== Instructions for the task ==
Looking through the listing below, state how many lines have the word "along" in them. Only the number should be given.

== Recorded data ==

# # # # #

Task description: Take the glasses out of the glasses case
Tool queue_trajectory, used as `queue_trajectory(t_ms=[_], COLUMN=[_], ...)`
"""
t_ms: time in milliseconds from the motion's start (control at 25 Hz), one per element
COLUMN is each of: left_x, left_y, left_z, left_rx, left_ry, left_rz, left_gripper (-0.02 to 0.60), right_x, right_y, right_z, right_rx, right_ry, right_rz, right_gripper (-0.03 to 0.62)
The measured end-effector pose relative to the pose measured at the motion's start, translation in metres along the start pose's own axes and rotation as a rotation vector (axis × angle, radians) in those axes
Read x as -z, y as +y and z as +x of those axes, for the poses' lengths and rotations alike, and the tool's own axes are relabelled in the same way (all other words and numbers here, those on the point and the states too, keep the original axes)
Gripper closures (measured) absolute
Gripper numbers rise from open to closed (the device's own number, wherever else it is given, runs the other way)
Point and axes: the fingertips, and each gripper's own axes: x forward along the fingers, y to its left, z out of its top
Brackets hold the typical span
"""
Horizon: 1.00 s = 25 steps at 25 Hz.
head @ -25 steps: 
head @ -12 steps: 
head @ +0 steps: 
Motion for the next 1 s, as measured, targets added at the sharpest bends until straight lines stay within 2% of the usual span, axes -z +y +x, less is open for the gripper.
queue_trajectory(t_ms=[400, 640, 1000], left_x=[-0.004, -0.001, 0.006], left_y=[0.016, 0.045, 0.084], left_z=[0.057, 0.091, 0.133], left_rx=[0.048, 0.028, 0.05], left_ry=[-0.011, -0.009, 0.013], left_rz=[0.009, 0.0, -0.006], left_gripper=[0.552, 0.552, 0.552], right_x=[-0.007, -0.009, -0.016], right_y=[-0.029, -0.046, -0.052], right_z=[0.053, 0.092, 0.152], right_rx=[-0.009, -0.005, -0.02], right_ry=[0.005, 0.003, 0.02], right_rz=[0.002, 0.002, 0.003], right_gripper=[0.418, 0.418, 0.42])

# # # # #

== Answer to the exercise ==
2